■ TASK TO CARRY OUT: The answer is to be an exact copy of the lines below running from the line with "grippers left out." down to the line with "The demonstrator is", both ends included, and nothing more.

■ DATA SECTION:

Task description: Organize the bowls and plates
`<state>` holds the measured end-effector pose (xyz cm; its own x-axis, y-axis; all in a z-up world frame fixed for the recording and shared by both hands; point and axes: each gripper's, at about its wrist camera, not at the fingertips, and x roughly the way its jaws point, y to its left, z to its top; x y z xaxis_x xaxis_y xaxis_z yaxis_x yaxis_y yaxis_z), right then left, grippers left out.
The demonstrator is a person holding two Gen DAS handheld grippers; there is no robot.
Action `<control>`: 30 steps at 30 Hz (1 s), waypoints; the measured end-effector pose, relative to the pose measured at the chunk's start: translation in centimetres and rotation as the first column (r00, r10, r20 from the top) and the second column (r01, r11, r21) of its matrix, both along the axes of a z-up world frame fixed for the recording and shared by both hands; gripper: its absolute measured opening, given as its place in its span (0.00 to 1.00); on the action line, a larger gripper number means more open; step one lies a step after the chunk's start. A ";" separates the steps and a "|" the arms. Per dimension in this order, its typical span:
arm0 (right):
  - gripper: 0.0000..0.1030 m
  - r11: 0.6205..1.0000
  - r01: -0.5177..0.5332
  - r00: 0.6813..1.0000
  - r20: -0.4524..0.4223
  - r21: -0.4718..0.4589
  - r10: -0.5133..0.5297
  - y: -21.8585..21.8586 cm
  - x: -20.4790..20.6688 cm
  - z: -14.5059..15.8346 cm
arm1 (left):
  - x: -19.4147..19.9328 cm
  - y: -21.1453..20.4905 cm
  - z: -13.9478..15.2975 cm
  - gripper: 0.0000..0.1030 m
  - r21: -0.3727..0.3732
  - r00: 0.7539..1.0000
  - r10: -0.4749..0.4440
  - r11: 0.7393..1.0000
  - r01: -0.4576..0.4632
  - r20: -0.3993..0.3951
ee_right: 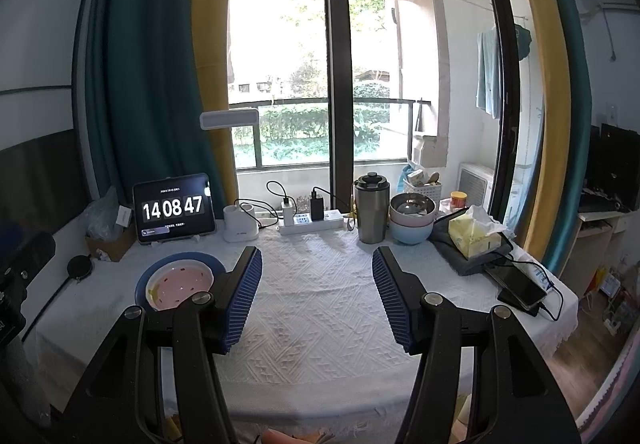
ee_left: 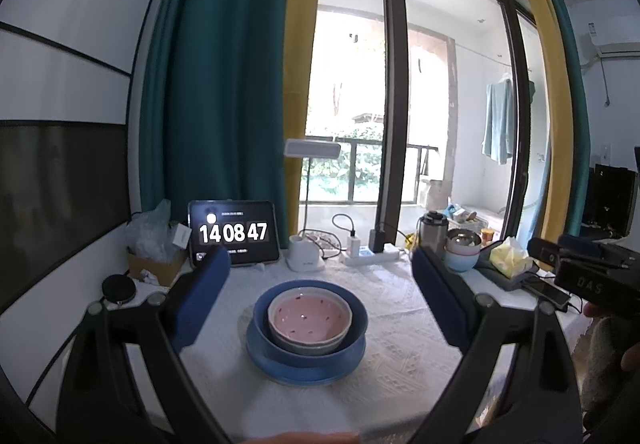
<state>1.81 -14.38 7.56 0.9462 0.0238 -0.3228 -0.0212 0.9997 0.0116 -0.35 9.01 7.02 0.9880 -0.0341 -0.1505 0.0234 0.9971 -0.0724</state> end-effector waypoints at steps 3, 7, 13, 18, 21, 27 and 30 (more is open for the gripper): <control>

■ RESULT FOR THIS TASK:
`<state>` holds the measured end-effector pose (xyz cm; its own x-axis, y-axis; all in a z-up world frame fixed for the recording and shared by both hands; point and axes: each gripper's, at about its wrist camera, not at the fingertips, and x roughly the way its jaws point, y to its left, z to its top; x y z xaxis_x xaxis_y xaxis_z yaxis_x yaxis_y yaxis_z), right then left, grippers left out.
The demonstrator is a person holding two Gen DAS handheld grippers; there is no robot.

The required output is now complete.